Content starts
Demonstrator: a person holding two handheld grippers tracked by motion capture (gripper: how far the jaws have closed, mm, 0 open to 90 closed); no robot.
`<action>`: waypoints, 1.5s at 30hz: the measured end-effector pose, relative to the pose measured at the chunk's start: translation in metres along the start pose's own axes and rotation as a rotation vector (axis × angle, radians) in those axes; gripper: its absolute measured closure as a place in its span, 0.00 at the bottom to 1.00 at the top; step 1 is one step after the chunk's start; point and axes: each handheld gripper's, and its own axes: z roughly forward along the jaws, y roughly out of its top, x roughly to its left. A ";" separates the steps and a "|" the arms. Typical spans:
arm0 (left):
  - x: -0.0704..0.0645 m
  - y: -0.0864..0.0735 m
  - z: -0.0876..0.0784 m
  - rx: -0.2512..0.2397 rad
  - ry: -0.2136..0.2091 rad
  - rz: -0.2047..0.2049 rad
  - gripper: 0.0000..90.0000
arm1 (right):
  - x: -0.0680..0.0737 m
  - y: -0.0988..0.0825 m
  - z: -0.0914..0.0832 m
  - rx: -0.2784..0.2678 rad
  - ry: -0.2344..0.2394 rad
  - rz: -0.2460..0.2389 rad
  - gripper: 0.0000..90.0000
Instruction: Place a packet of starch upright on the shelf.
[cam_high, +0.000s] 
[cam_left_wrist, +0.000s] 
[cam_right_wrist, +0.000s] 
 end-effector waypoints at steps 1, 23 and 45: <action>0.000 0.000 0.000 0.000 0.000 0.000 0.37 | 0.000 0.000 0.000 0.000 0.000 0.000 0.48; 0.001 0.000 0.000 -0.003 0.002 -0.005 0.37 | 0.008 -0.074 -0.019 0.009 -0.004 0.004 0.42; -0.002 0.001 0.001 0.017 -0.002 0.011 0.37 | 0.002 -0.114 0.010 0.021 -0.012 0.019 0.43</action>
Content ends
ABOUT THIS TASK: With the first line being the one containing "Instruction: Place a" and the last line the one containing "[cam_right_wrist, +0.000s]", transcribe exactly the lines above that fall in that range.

WRITTEN RESPONSE:
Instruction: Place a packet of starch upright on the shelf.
[cam_high, +0.000s] 
[cam_left_wrist, +0.000s] 
[cam_right_wrist, +0.000s] 

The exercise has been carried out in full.